I think it is wonderful he is passionate about this and the training is an added physical benefit. That being said I find the fact a person who has limited ability on an intellectual level to make the choice to have a “real” fight disturbing. People with Down Syndrome have other limitations physically or complications besides their intellectual capabilities. How can the punishment and risk of injury impact that as well?
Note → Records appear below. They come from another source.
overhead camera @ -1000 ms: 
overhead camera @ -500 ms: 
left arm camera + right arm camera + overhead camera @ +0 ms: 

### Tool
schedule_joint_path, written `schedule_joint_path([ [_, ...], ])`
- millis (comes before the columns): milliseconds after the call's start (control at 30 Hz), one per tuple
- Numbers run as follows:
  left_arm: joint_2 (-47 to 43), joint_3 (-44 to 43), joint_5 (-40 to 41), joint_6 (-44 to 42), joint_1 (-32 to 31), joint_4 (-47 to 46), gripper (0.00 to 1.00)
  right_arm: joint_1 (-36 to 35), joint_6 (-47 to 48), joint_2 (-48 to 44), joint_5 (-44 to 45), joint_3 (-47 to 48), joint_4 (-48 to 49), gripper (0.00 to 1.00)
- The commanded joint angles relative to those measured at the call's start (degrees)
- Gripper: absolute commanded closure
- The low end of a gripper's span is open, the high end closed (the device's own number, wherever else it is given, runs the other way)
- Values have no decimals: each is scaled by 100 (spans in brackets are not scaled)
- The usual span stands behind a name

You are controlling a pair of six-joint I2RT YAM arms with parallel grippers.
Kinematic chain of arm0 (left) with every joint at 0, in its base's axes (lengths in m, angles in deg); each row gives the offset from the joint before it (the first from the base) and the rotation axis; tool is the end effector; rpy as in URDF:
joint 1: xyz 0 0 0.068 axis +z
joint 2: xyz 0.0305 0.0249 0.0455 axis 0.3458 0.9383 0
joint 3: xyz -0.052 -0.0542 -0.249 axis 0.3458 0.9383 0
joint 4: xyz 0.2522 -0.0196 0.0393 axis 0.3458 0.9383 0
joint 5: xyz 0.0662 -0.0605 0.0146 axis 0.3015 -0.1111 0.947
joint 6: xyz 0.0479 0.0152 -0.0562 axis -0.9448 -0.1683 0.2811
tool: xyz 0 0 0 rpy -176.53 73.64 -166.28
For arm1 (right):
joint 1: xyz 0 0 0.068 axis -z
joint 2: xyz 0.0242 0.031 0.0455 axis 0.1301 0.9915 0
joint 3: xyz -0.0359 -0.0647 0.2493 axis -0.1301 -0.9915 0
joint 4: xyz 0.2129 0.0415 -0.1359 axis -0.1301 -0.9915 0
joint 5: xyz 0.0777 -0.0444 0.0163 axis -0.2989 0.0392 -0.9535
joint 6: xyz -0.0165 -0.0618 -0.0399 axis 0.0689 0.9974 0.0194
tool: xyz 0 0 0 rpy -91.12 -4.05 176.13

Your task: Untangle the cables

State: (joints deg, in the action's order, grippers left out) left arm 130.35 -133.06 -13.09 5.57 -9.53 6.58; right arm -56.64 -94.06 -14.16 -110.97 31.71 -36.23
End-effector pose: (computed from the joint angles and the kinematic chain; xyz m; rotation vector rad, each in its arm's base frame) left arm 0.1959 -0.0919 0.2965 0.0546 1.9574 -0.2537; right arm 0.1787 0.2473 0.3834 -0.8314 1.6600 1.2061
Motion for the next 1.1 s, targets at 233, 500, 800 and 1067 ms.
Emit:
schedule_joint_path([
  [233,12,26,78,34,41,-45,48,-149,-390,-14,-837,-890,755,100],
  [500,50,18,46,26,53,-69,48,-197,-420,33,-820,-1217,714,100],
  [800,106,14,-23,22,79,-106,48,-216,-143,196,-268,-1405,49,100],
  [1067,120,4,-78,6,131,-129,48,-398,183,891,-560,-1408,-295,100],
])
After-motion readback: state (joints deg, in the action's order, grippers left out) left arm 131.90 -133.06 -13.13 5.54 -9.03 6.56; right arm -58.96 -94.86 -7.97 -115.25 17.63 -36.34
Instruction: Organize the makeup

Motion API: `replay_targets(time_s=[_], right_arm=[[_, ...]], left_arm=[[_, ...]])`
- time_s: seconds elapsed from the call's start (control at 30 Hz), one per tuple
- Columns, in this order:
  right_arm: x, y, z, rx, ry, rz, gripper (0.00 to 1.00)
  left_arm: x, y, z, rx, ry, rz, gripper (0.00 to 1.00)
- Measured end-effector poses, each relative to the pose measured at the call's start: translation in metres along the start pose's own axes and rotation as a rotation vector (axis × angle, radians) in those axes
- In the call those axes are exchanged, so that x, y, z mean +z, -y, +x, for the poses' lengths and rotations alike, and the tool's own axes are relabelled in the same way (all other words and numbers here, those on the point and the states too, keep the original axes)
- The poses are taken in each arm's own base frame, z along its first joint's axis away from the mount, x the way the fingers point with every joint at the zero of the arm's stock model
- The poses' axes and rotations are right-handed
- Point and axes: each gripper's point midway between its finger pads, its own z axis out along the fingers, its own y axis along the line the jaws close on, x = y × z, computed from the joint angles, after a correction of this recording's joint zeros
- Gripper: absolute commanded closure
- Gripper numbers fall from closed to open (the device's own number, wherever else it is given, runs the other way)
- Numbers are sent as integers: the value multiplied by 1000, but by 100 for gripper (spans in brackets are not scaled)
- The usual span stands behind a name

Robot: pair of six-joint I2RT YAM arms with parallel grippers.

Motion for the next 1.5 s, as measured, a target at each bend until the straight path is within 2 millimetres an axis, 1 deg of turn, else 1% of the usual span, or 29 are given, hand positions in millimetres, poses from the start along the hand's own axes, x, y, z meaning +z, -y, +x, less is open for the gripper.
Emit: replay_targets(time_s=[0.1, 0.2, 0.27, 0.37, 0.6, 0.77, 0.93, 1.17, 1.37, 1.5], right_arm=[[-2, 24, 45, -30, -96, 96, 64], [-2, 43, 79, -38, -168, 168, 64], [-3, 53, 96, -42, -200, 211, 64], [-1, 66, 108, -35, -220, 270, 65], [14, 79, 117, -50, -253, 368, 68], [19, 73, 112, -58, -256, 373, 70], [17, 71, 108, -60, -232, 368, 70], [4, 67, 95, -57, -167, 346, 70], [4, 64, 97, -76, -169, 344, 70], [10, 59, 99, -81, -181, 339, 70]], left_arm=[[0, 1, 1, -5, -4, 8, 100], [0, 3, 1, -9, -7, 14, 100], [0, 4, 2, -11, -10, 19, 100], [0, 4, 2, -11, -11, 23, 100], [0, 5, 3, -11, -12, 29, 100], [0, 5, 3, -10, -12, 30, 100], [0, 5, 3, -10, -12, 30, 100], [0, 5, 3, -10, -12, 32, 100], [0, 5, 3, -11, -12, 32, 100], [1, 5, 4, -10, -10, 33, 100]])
Perhaps there is a reason the Special Olympics does not have a punishing sport like MMA.

Decent_American
Decent_American

Finally America has reached the pinnacle of good taste  - Tard Fights!

MMABeatdown
MMABeatdown

No. RT @benfowlkesMMA Take a sec to read an interesting, well-written article about a man with Down Syndrome who wants to be an MMA fighter:

Metoproziva
Metoproziva

@benfowlkesMMA good read. Awesome to see he has a passion for something and enjoys training. Good for him.

mega_bytes
mega_bytes

@drakemallard  You realize that is a myth that mentally challenged people are somehow physically stronger. Some are strong some are not and there are many reason for that. In cases of Down Syndrome they are in fact less strong do to physical limitation they all share. Some people can who are mentally challenged can be strong but perhaps they come from a family where people are stronger. Some conditions affect the mind and not the body. Some like Down Syndrome which is a genetic disorder affect mind and body.